# [YOUR TASK]
Set down the data below in full, exactly as it reads, but without the pictures.

# [DATA EXCERPTS]
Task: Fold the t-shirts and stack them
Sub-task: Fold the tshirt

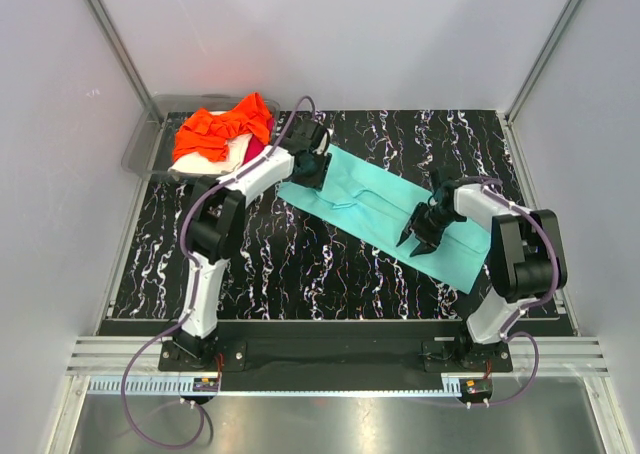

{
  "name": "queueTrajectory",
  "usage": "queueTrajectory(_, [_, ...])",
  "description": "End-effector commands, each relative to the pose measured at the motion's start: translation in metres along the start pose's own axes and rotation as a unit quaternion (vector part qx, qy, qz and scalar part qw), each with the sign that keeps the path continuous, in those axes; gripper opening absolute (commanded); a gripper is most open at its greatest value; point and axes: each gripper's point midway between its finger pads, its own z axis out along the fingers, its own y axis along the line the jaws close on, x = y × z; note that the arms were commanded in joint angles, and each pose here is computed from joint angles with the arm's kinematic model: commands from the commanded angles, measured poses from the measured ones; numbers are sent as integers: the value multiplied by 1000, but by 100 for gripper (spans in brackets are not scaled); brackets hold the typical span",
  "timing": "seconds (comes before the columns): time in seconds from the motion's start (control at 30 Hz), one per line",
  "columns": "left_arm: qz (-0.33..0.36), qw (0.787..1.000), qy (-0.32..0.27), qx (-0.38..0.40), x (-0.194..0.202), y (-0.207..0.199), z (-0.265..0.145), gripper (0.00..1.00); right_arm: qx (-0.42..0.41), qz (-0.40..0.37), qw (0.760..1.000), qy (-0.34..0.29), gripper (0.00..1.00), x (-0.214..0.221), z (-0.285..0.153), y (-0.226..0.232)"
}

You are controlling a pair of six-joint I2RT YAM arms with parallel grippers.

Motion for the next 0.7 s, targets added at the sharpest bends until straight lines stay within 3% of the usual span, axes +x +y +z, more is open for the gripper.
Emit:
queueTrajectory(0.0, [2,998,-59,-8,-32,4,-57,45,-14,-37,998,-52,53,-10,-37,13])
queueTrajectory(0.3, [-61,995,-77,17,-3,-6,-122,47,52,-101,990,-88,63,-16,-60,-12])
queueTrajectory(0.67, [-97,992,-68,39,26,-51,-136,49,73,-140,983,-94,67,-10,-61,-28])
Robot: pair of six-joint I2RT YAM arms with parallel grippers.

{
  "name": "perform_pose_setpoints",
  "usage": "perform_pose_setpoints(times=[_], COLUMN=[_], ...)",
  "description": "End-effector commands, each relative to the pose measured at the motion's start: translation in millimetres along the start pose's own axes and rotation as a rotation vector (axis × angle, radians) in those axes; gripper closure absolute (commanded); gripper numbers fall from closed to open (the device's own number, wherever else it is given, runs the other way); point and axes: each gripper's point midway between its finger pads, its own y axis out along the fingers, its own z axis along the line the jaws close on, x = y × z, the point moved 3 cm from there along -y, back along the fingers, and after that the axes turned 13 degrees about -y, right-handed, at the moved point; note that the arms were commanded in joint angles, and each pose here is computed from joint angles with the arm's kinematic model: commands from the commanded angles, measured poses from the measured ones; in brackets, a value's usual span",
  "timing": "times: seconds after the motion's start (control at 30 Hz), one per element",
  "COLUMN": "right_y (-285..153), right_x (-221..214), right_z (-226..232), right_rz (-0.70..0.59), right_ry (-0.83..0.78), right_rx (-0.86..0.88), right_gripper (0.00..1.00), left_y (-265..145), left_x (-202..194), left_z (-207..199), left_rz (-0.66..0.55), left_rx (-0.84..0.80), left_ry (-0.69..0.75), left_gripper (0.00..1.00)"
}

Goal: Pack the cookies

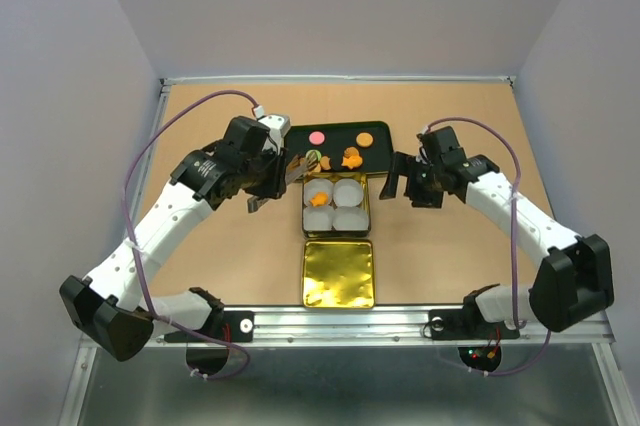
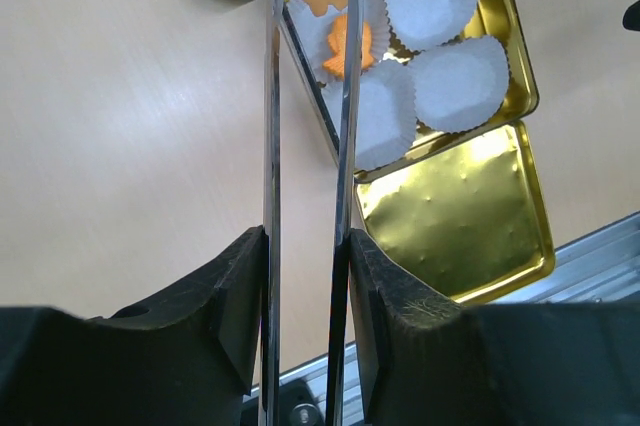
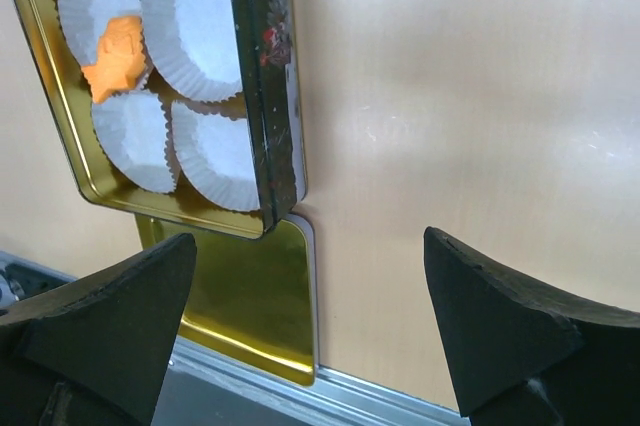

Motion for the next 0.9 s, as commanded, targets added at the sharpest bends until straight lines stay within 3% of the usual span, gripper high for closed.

# [SOLUTION BELOW]
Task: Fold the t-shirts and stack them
Sub-task: Fold the tshirt


{
  "name": "queueTrajectory",
  "usage": "queueTrajectory(_, [_, ...])",
  "description": "End-effector commands, each relative to the pose measured at the motion's start: translation in metres along the start pose's own axes and rotation as a unit quaternion (vector part qx, qy, qz and scalar part qw), each with the sign that keeps the path continuous, in those axes; gripper opening absolute (commanded); a gripper is most open at its greatest value; point and axes: each gripper's point midway between its finger pads, its own z axis out along the fingers, its own y axis along the line the jaws close on, x = y × z; note that the arms were commanded in joint angles, and each pose here is computed from joint angles with the arm's kinematic model: commands from the commanded angles, measured poses from the measured ones; numbers are sent as integers: the value multiplied by 1000, but by 100 for gripper (spans in brackets are not scaled); brackets hold the typical span",
  "timing": "seconds (comes before the columns): time in seconds from the motion's start (control at 30 Hz), one per line",
  "columns": "left_arm: qz (-0.33..0.36), qw (0.787..1.000), qy (-0.32..0.27), qx (-0.38..0.40), x (-0.194..0.202), y (-0.207..0.199), z (-0.265..0.145), gripper (0.00..1.00); right_arm: qx (-0.42..0.41), qz (-0.40..0.37), qw (0.760..1.000), qy (-0.34..0.29), gripper (0.00..1.00), x (-0.214..0.221), z (-0.285..0.153), y (-0.226..0.232)"
}

You are controlling a pair of six-joint I2RT YAM arms with parallel grippers.

Motion for the next 0.7 s, targets added at the sharpest bends until straight lines stay within 3% of the usual span, axes +x +y +z, more is open for the gripper.
Emit:
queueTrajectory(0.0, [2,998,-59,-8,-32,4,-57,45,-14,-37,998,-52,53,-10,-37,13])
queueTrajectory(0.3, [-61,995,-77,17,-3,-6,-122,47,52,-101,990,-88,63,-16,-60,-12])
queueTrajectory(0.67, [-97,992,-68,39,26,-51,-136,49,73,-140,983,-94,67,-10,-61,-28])
Robot: pair of six-joint I2RT YAM arms with parallel grippers.

{
  "name": "perform_pose_setpoints",
  "usage": "perform_pose_setpoints(times=[_], COLUMN=[_], ...)",
  "description": "End-effector commands, each relative to the pose measured at the motion's start: translation in millimetres along the start pose's own axes and rotation as a rotation vector (axis × angle, radians) in those axes; gripper closure absolute (commanded); gripper numbers fall from closed to open (the device's own number, wherever else it is given, runs the other way); point and axes: each gripper's point midway between its finger pads, its own y axis out along the fingers, its own z axis along the line the jaws close on, x = y × z, the point moved 3 cm from there along -y, back along the fingers, and after that the axes turned 13 degrees about -y, right-handed, at the moved point; note that the arms were commanded in joint angles, and each pose here is computed from joint angles with the arm's kinematic model: commands from the commanded angles, measured poses from the measured ones; in brackets, a value's usual span",
  "timing": "times: seconds after the motion's start (control at 30 Hz), one per element",
  "COLUMN": "right_y (-285..153), right_x (-221..214), right_z (-226..232), right_rz (-0.70..0.59), right_ry (-0.83..0.78), right_rx (-0.86..0.88), right_gripper (0.00..1.00), left_y (-265..145), left_x (-202..194), left_z (-207..199), left_rz (-0.66..0.55), left_rx (-0.84..0.80), left_ry (-0.69..0.75), left_gripper (0.00..1.00)"
}

Goal: Pack the cookies


Motion for the next 0.9 s, as commanded, targets added at the sharpest bends until straight lines stay within 3% of the usual span, gripper high for closed.

What this exercise required has been given in full.